Interest in PVL + SA has progressively increased over the last years, probably due to the continuing improvement of PVL + SA detection methods with novel PCR assays. However, to date, only a few papers have focused specifically on the aspect of bone and joint infections [7‐9, 11‐13]. The true incidence of osteoarticular infections caused by PVL + SA is unknown, probably because the number of infections due to this strain is underestimated. Ellington et al. found that only 1.6% of S. aureus from patients with bacteremia in the UK were PVL-positive [12]. In the USA, the PVL-positive methicillin-resistant S. aureus (MRSA) strain is responsible for 20% of bloodstream infections [8], and in Germany, PVL + SA became the second most frequent MRSA isolate [14]. In our department, we noted only two cases of osteoarticular infections due to PVL + SA.

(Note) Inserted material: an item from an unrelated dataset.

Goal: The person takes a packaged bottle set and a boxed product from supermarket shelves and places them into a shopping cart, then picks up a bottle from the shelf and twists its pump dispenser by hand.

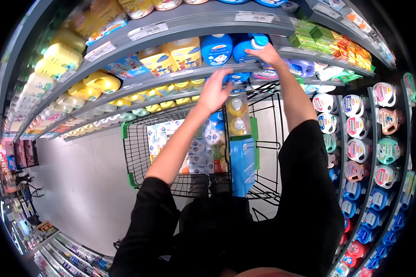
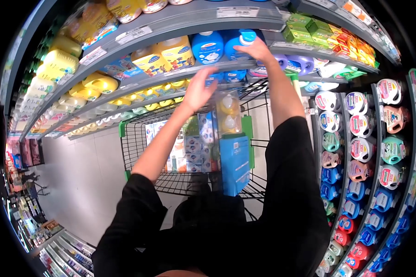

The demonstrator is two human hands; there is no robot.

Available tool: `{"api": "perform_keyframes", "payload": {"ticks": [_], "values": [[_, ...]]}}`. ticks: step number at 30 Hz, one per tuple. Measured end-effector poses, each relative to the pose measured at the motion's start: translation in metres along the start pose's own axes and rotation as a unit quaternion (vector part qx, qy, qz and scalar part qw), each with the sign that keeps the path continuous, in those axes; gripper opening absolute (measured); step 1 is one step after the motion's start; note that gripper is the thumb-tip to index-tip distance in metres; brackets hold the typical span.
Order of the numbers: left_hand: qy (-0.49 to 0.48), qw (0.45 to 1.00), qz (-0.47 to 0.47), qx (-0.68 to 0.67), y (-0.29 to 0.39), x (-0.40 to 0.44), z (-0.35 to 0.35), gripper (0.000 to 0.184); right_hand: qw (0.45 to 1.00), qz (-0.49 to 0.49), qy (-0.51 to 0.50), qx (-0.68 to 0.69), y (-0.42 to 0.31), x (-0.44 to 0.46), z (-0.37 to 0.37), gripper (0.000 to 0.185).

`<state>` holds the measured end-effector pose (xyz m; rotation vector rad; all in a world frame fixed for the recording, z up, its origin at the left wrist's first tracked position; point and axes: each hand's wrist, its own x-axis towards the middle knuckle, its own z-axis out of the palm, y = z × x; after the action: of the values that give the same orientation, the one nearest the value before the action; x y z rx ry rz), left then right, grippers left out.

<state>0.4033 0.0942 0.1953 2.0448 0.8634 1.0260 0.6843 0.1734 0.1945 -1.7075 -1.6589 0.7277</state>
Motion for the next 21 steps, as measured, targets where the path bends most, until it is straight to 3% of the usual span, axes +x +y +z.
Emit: {"api": "perform_keyframes", "payload": {"ticks": [6, 9, 14, 16, 18, 20, 21], "values": [[-0.069, 0.995, -0.048, 0.045, -0.061, 0.110, 0.067, 0.080, 0.994, -0.040, 0.048, 0.085, 0.013, -0.003, 0.008, 0.060], [-0.092, 0.986, -0.136, -0.032, -0.100, 0.127, 0.092, 0.090, 0.992, -0.036, 0.116, 0.027, 0.018, -0.016, 0.021, 0.068], [-0.011, 0.985, -0.155, 0.080, -0.084, 0.118, 0.110, 0.084, 0.979, -0.113, 0.166, 0.024, 0.028, -0.028, 0.044, 0.066], [0.020, 0.990, -0.123, 0.065, -0.092, 0.114, 0.116, 0.077, 0.970, -0.145, 0.194, 0.023, 0.027, -0.036, 0.048, 0.066], [0.056, 0.993, -0.072, 0.070, -0.099, 0.105, 0.117, 0.056, 0.969, -0.150, 0.197, 0.017, 0.021, -0.045, 0.049, 0.065], [0.090, 0.967, -0.123, -0.203, -0.159, 0.109, 0.141, 0.054, 0.971, -0.160, 0.180, 0.009, 0.015, -0.048, 0.049, 0.062], [0.096, 0.991, -0.090, 0.010, -0.118, 0.099, 0.128, 0.054, 0.970, -0.165, 0.178, 0.011, 0.011, -0.052, 0.046, 0.062]]}}
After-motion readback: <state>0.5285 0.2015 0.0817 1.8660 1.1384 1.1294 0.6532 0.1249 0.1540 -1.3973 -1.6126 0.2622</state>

From an orthopedic point of view, the emergence of osteoarticular infections due to PVL + SA has complicated the conventional management of these infections in children [15]. PVL + SA infections of bone and joints induce more often a concomittant myositis or pyomyositis than PVL negative SA infections [3]. Furthermore, the bone infections are more severe, presenting extended diaphysitis and bone abscesses, and causing more complications [8].

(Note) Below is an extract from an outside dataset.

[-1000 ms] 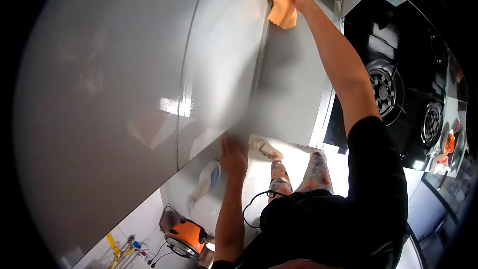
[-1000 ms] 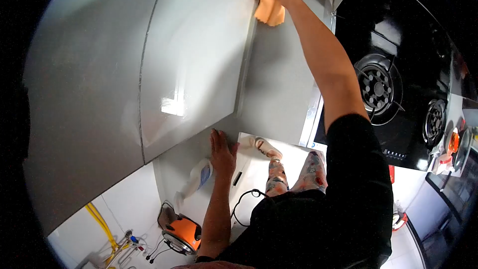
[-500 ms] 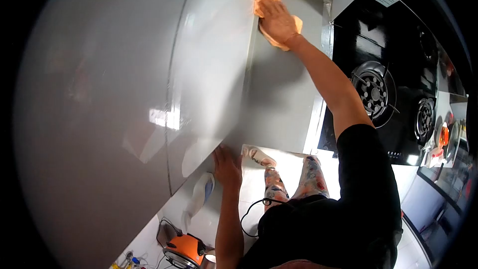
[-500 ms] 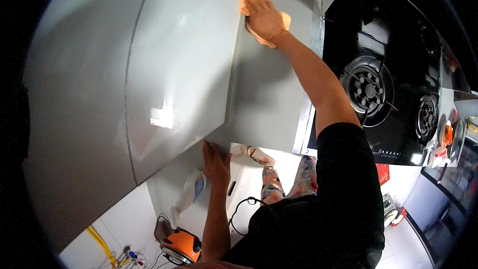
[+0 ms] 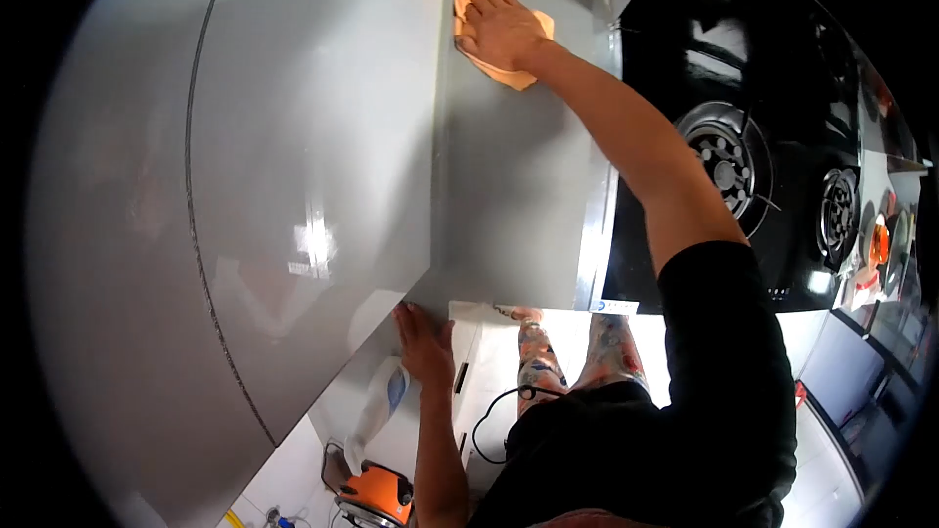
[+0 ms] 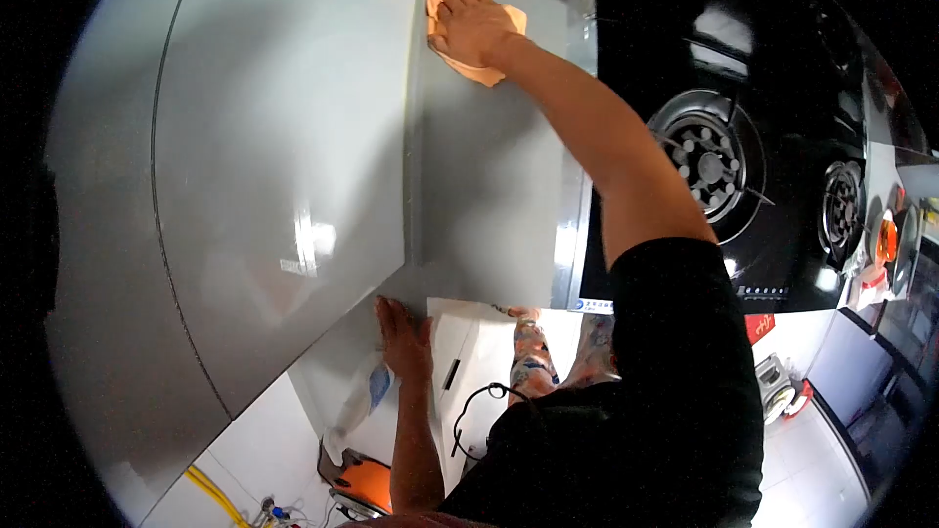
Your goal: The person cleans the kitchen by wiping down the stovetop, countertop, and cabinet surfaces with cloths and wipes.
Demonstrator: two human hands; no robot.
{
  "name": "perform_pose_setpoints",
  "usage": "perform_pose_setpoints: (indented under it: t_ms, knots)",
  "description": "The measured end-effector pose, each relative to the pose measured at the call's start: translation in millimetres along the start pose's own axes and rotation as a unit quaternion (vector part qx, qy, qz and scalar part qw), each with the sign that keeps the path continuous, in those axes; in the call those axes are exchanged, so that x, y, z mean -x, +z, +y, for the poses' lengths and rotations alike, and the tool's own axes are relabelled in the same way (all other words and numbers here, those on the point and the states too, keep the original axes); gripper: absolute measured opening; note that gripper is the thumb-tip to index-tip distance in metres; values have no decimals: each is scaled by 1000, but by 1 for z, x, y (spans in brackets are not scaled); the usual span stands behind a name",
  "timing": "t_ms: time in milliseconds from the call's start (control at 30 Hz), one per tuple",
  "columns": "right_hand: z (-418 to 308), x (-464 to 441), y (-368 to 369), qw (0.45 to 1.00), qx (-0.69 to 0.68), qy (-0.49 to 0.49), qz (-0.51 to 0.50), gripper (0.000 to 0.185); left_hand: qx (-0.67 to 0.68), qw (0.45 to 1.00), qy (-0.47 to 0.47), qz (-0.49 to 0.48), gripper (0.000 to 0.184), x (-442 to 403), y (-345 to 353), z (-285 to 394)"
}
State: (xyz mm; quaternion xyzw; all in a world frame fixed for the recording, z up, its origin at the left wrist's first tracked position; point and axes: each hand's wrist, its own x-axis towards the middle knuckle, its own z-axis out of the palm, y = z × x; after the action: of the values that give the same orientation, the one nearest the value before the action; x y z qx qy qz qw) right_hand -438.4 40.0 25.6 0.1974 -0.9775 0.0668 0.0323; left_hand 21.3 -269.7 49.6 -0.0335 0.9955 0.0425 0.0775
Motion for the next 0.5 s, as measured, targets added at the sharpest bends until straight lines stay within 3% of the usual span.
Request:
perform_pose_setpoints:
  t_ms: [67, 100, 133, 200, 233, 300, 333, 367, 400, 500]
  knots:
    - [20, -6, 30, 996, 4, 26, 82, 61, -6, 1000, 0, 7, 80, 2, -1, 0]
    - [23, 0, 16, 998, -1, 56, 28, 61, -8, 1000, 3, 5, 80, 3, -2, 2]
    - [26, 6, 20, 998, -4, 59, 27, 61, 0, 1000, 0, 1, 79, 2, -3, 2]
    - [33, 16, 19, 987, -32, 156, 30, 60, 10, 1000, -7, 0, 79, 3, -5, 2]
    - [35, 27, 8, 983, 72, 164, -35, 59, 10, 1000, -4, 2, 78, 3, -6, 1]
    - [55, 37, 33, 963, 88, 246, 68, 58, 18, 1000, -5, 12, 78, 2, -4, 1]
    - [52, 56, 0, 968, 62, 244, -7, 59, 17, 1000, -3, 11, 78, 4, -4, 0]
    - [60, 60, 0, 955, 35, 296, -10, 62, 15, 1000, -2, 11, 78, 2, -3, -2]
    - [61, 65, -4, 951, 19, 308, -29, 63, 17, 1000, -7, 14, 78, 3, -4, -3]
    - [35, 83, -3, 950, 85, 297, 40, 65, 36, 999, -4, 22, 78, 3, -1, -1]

Therefore, osteoarticular infections due to such strains need longer antibiotic courses and various surgical procedures [8, 15]. In children, orthopedic consequences may arise if the growth cartilage is involved, or if the articular cartilage is damaged by the infection; unfortunately the early diagnosis of these sequelae is often difficult.

In our case, our patient sustained an unusual complication because joint arthrodesis is not commonly encountered after PVL + SA infections. Nevertheless, the biological characteristics of PVL + SA may explain, from a theoretical point of view, the onset of spontaneous arthrodesis after an osteoarticular infection. In fact, PVL specifically interacts with and lyses polymorphonuclear leukocytes, and thus contributes to the inhibition of infection clearance by the host immune system, thereby enabling staphylococcal species to persist [16]. If the infection is not quickly cleared by the host, the potent activation of the immune response, in association with high levels of cytokines and reactive oxygen species, increase the release of host matrix metalloproteinases and other collagen-degrading enzymes, which in conjunction with bacterial toxins lead to joint destruction [17]. The polymorphonuclear response with subsequent release of these proteolytic enzymes can lead to permanent destruction of the intra-articular cartilage and subchondral bone loss in as little as three days [17]. In addition, metalloproteinases and the antigen-induced inflammatory response may persist and continue to damage the joint architecture even after the infection has been cleared [18‐20].

PVL + SA seems to be an emerging and dangerous pathogen of osteoarticular infections in children. Its evolution is more aggressive, treatment more difficult, and complications more severe. Even if infections caused by PVL + SA are currently still uncommon, a PCR-based assay for toxin gene profiling should be performed in cases of severe and extended osteoarticular infections or when severe sepsis occurs. Orthopedic surgeons must be aware of the possible future changes in the evolution and behavior of osteoarticular infections in children. There is probably a subtle balance between an effective immune response, which eliminates the infecting organism from the host, and the overactivation of this response that causes the majority of infection-related joint destruction. For this reason, it is now unanimously recognized that a surgical approach is mandatory for the management of PVL + SA osteoarticular infections, in conjunction with an appropriate antimicrobial therapy, and long-term follow-up of the affected children is necessary to recognize late-onset sequelae.

Written informed consent was obtained from the patient’s legal guardian for publication of this manuscript and accompanying images. A copy of the written consent is available for review by the Editor-in-Chief of this journal.